[Date Prev][Date Next][Thread Prev][Thread Next][Date Index][Thread Index]
Re: [Qemu-devel] semantics of qemu_peek_buffer ?
From: |
Dr. David Alan Gilbert |
Subject: |
Re: [Qemu-devel] semantics of qemu_peek_buffer ? |
Date: |
Tue, 18 Mar 2014 13:08:07 +0000 |
User-agent: |
Mutt/1.5.21 (2010-09-15) |
* Juan Quintela (address@hidden) wrote:
> "Dr. David Alan Gilbert" <address@hidden> wrote:
> > Hi Juan,
> > What are the semantics of 'qemu_peek_buffer'?
> >
> > - is it supposed to guarantee (if there are no errors) that
> > it will read 'size' bytes? (i.e. it should block)
>
>
> We are talking qemu, specifically migration. "quarantee" is always a
> too strong word O:-)
It would be nice for people to expect it!

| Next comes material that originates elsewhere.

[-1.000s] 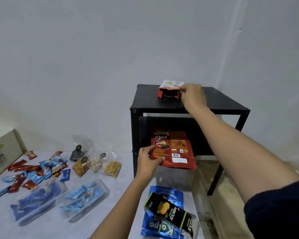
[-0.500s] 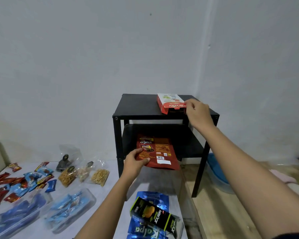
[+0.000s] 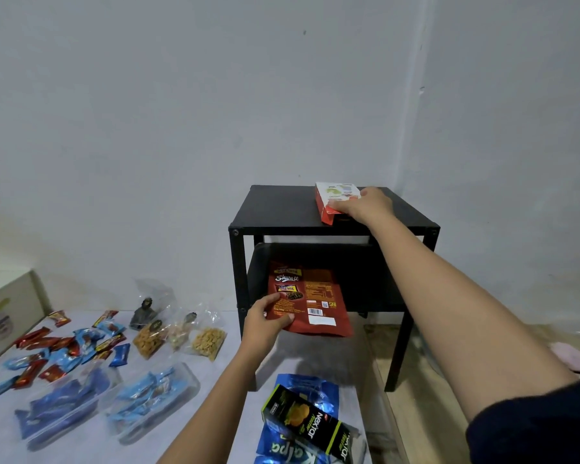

> Once told that, qemu_peek_buffer() should always read the amount of
> stuff it has been asked (or terun one error.
OK.
> > There are currently two users of it:
> > * qemu_read_buffer which spins filling it's buffer up
> > with repeated calls to qemu_peek_buffer
>
> <if people are using grep, function in qemu_get_buffer()>
>
> if we ask for "size" bytes, and there are less that that size, we are in
> trouble.
>
>
> > * vmstate_subsection_load that returns if the size read
> > doesn't match what it was expecting
>
> This is look-ahead of "size" chars, and has all the problems that you
> can think of read-ahead of more than one char. How is it used in
> sub-sections:
>
> - we read that the 1st char is a subsection number (but it could not be
> a subsection).
> - we read the size
> - we read the subsection name of that size
>
> - we search for a subsection with that name, if it exist, we then read
> them properly. if it don't exist, we abort the whole subsection idea,
> nad continue as if the subsection number hadn't exist in the 1st place.
>
> > I can't see how both of them can be right.
> >
> > The problem I'm seeing is that in my world I've got a
> > qemu_peek_buffer of 8 bytes, and with a repeated virt-test
> > local tcp migration it's failing about 1 in 8 times;
> > here is some debug:
> >
> > 19:51:15 INFO | [qemu output] qemu_peek_buffer refill case (pre); size=8
> > offset=0 index=32764 pending=4 buf_index=32764 buf_size=32768 pos=23302795
> > 19:51:15 INFO | [qemu output] qemu_fill_buffer got 1
> > 19:51:15 INFO | [qemu output] qemu_peek_buffer refill case (post); size=8
> > offset=0 index=0 pending=5 buf_index=0 buf_size=5 pos=23302796
> > 19:51:15 INFO | [qemu output] qemu_peek_buffer (size>pending); size=8
> > offset=0 index=0 pending=5 buf_index=0 buf_size=5 pos=23302796
> >
> > i.e. I asked for 8 bytes, there were 4 in the buffer, it called fill
> > buffer, which got one
> > more byte, and thus it returned me 5.
>
> Uh, oh. That shouldn't happen. could you try to change the
> "if (pending < size)"
> to
> "while (pending < size)"
>
> remember that you need to handle errors on that loop?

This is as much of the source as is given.